FARGO – It's important to know your competition, Walter Lanza told a room of farmers before detailing the difficulties farmers have transporting soybeans in Brazil.
Lanza, a graduate student studying agricultural economics at North Dakota State University, is from Brazil. He talked about impassable roads, inefficient railroads and trucks that can take weeks to unload at the North Dakota Soybean Council's Soybean Marketing and Risk Management seminar held recently in Fargo.
"You need to know about what your biggest competitor is doing so you can get a game plan to try to do better," Lanza said. "Brazil and the United States are neck-and-neck when it comes to soybean exports."
Cindy Pulskamp, who farms soybeans, wheat and sugarbeets with her husband, Neal, near Hillsboro, N.D., said local farmers need to think globally.
"We're used to working with our local elevators," she said. "Now we have to start watching the world market a lot closer."
ADVERTISEMENT
Brazil "is in a pretty bad situation" economically, Lanza said. The only sector still doing OK is agribusiness, he said. But transportation tribulations are taking their toll on Brazilian farmers.
"From freight to port, it's way more expensive to transport soybeans in Brazil versus the U.S.," he said.
Transportation in Brazil accounts for 40 percent of the price of grain, compared to 10 percent in the United States, Lanza said.
Trucks are the primary transportation method in Brazil, but more than 80 percent of roads are unpaved.
"Dirt roads in the U.S. would be very good roads in Brazil," he said.

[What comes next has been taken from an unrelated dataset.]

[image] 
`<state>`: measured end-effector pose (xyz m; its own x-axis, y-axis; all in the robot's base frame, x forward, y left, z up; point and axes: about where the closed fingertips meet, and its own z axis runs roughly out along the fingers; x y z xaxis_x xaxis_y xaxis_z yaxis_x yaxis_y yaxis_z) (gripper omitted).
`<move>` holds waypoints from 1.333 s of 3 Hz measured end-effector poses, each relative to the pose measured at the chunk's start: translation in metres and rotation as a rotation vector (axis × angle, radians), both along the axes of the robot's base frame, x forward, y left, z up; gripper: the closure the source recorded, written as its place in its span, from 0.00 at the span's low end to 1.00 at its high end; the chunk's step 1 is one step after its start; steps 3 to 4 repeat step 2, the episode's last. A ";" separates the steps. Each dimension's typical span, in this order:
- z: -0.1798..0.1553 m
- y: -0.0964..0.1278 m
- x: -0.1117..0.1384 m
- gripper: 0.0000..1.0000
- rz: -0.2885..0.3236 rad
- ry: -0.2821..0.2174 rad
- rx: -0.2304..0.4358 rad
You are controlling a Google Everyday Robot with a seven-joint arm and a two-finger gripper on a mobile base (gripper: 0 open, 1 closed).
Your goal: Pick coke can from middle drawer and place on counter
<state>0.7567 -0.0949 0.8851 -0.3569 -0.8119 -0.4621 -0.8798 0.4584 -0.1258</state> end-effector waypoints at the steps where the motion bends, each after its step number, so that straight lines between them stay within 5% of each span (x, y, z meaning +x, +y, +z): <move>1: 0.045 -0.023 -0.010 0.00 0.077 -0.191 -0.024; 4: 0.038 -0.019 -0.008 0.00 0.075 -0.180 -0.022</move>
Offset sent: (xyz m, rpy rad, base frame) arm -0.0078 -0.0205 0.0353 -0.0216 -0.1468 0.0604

Trucks can be backed up for more than 18 miles waiting to be unloaded, and it can take up to two weeks for trucks to unload, Lanza said.
"Here people complain if it takes 10 hours," he said.
Between old trucks and bad roads, Lanza said "2 to 3 percent of the soybeans literally fall from the trucks."
ADVERTISEMENT
Railroads are inefficient and prioritize iron ore over grain, Lanza said. Ports are expensive and slow with wait times of up to 60 to 70 days.
Other issues farmers face are they do not have the infrastructure to store grain or the money to build nice bins, and Lanza said corruption is rampant.
"Everything in Brazil, if you want things a little bit faster, you've got to bribe someone," he said. "That's the reality of it. You see it at all levels."
Brazil is working on a more than 1,000-mile road, BR-163, dubbed the "Soybean Highway," but Lanza said progress is slow and the road is in very bad shape.
"Potholes will swallow trucks and buses," he said. "If there's a little bit of rain, trucks cannot get through."
Listening to Lanza, Pulskamp said, "was definitely an eye opener."
"If they do streamline things better, they're going to be a true competitor in the market," she said. "Right now I think a large amount of production makes them a competitor, but if their efficiencies increase, we're really going to see it affect our markets."
But Lanza said he expects those improvements are a long way off.
ADVERTISEMENT
"The joke is Brazil is a country of the future and forever will be," he said. "Although Brazil has grand plans to make it better and get better roads and improve the port and the whole supply chain logistics, in Brazil everything is so slow so even when they launch a program, it takes years to catch on and sometimes they just give up on a lot of initiatives."